◆ Assignment:
Exactly copy the final stretch of the listing below: the line with "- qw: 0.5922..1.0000" and every line after it.

--- Supplied data ---

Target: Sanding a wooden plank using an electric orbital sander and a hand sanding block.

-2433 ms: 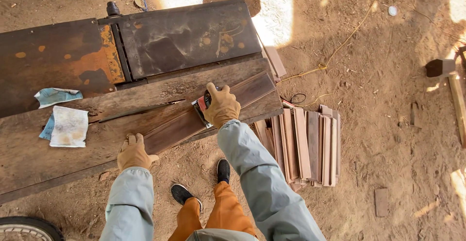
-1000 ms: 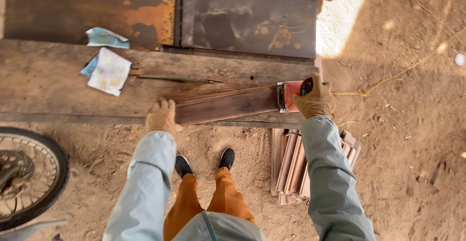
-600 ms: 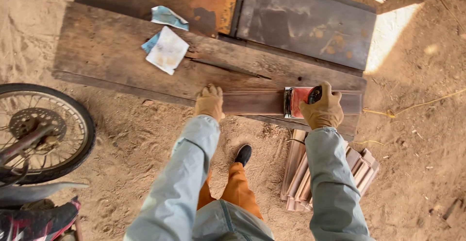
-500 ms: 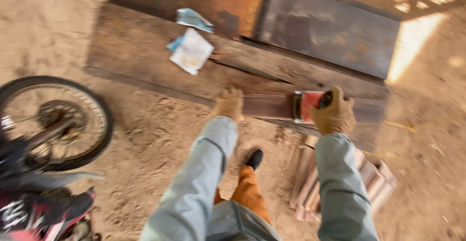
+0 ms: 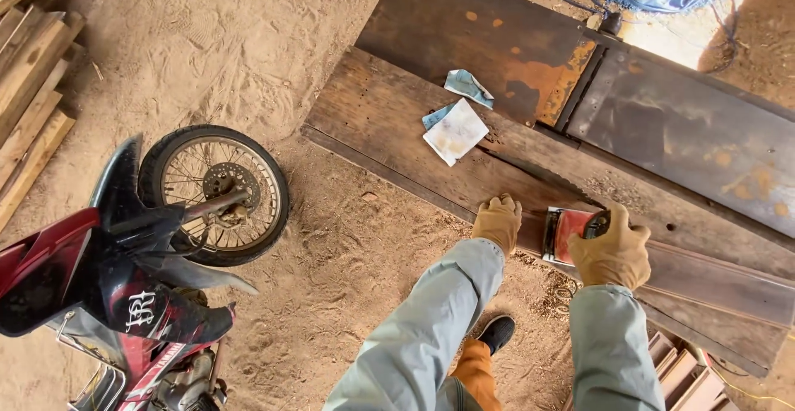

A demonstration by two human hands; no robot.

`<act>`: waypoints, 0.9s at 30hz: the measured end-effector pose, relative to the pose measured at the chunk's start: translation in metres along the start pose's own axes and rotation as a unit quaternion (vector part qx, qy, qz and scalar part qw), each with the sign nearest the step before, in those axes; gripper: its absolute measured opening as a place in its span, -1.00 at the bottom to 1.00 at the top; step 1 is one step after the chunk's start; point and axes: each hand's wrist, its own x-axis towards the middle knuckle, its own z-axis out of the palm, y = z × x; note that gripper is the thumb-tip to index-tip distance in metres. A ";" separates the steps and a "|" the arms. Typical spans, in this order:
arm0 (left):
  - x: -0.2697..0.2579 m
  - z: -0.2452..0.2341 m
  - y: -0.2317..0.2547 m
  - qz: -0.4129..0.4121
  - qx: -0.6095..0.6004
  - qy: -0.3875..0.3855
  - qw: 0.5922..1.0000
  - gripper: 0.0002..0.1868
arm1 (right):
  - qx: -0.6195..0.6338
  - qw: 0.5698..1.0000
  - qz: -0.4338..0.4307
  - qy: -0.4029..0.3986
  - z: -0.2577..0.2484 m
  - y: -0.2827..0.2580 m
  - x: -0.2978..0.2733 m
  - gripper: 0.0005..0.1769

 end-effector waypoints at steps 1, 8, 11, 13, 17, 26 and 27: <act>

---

◆ Your solution:
  - qw: 0.5922..1.0000
  - gripper: 0.0002..0.1868
arm1 (right):
  - qx: -0.6195..0.6338
  - qw: 0.5698..1.0000
  - qz: -0.4338..0.4307
  - qy: -0.4029..0.3986
  - z: -0.2577..0.2484 m
  - y: -0.2827..0.2580 m
  - x: -0.2978..0.2733 m
  - gripper: 0.0005..0.1769

 end-effector waypoints at steps 1, 8, 11, 13, 17, 26 and 27: <act>

The submitted response is complete.